А пока она спит, пока все так тихо, можно и еще немного перышком поскрипеть. И вроде я тут не просто так сижу, извожу бумагу в свое удовольствие, а сижу при деле: сторожу от всякого зла это беззащитное, милое мне существо, свернувшееся калачиком на диване, которое доверяет мне так, как, пожалуй, никто еще в моей жизни не доверял.
И так и живем мы с ней дальше, до вечера: я за письменным столом, она тихой мышкой, на диване у меня за спиной под моим махровым халатом, и что-то там улыбается, что-то там видит себе во сне. А за открытой балконной дверью лето, тополь шелестит листвой у самого окна, стрижи со свистом носятся по двору взад-вперед и верх-вниз, легкий сквознячок тянет от балкона по ногам... Хорошо! А через час-другой она проснется, сядет, выпрямится на диване, сбросит с себя халат, потрет кулаком глаза: "Ой, я опять, кажется, заснула... А ты все сидишь? Который, кстати, теперь час?".

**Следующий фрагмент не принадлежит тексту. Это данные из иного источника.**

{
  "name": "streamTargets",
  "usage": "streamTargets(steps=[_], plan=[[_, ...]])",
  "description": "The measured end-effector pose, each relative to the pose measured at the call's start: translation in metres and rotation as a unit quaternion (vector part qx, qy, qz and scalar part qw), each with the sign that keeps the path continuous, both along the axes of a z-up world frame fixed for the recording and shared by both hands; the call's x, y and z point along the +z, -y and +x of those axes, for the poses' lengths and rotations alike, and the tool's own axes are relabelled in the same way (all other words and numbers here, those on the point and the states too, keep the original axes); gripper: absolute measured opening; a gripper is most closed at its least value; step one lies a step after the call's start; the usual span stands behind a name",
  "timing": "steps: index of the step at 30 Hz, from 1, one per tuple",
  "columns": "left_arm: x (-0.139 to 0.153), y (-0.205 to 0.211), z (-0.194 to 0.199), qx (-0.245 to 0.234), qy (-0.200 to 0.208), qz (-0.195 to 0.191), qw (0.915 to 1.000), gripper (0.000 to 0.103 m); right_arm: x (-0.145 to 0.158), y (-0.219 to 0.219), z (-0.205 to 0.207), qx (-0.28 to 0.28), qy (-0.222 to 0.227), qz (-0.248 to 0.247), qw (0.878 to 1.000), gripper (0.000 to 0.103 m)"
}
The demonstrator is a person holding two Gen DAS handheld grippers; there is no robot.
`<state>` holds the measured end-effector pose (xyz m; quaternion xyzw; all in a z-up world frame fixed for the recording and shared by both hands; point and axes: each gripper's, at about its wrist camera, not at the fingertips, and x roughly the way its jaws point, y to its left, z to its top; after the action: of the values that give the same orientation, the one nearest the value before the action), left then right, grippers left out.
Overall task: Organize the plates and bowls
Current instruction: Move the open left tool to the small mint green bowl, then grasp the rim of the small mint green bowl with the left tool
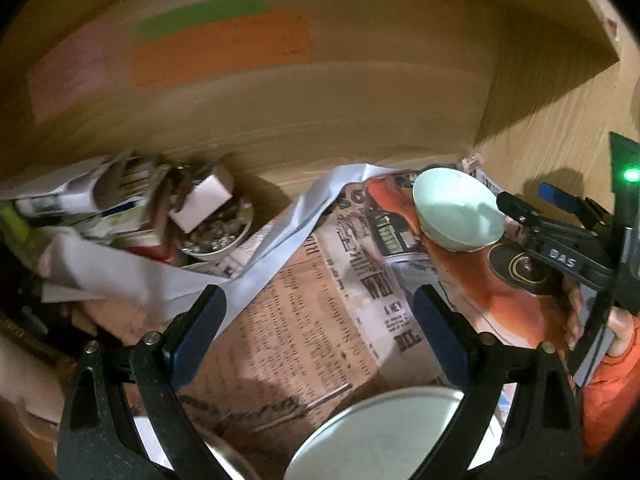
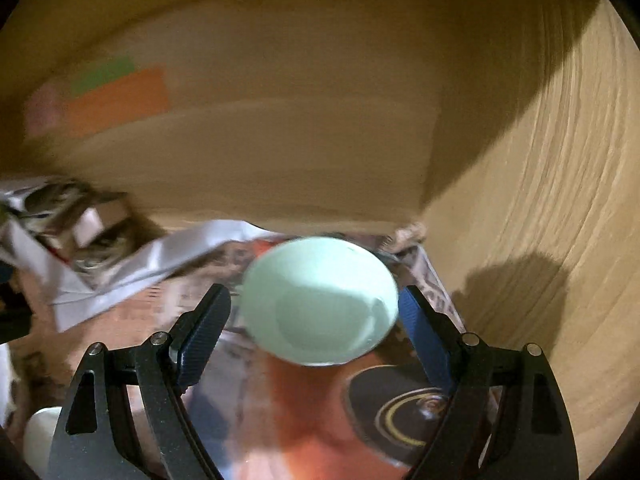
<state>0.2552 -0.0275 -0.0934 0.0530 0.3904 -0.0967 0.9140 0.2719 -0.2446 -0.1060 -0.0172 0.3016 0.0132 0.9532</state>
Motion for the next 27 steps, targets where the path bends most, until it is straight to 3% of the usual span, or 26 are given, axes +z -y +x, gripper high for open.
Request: streamTargets(steps=[6, 10, 11, 15, 20, 27], plan=[[-0.007, 0.021, 0.028, -0.004, -0.013, 0.018, 0.9998, 0.096, -0.028, 0.023, 0.031, -0.022, -0.056, 0.020, 0.998, 0.082], [-0.013, 0.033, 0.043, -0.009, -0.023, 0.035, 0.9991, 0.096, -0.045, 0.034, 0.045, -0.021, -0.097, 0.047, 0.994, 0.063], [-0.013, 0.035, 0.045, -0.009, -0.026, 0.035, 0.9990, 0.096, -0.048, 0.035, 0.046, -0.020, -0.102, 0.048, 0.993, 0.062], [-0.021, 0.044, 0.052, -0.016, -0.036, 0.046, 0.9981, 0.096, -0.054, 0.033, 0.048, -0.020, -0.104, 0.043, 0.993, 0.061], [-0.032, 0.053, 0.061, -0.019, -0.050, 0.061, 0.9967, 0.096, -0.065, 0.035, 0.056, -0.022, -0.118, 0.034, 0.992, 0.038], [-0.046, 0.067, 0.076, -0.023, -0.073, 0.065, 0.9949, 0.096, -0.065, 0.025, 0.046, 0.046, -0.126, 0.044, 0.990, 0.027]])
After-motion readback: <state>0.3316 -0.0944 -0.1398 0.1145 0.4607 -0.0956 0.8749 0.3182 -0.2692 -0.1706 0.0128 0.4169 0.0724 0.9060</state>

Конечно, и это в конце концов тоже прошло, как проходит в жизни все - и то лето, и те стрижи. Да и тот старенький, уже тогда расползавшийся халат, которым я укрывал ее, тоже вскоре куда-то исчез. И все-таки... Прошло, да не прошло! Нет, скорее, не прошло, а другое стало: конечно, тяжелее, мрачнее, привычнее, и уже, конечно, без того легкого, ласкового ветерка, который тогда, казалось, не только от балкона, а отовсюду обвевал нашу с ней жизнь. Но главное-то все же осталось! Я знаю, что как и тогда, тем летом, так и сейчас, спустя тридцать с лишним лет, она может так же тихо заснуть на диване за моей спиной, и я так же буду что-то карябать на бумаге у себя за письменным столом, и так же, как и тогда, она, проснувшись, спросит: "А ты все сидишь? Который, кстати, теперь час?". И как и раньше, я знаю, что за моей спиной ей, по крайней мере, куда как менее страшно в этом мире, чем это было бы без меня.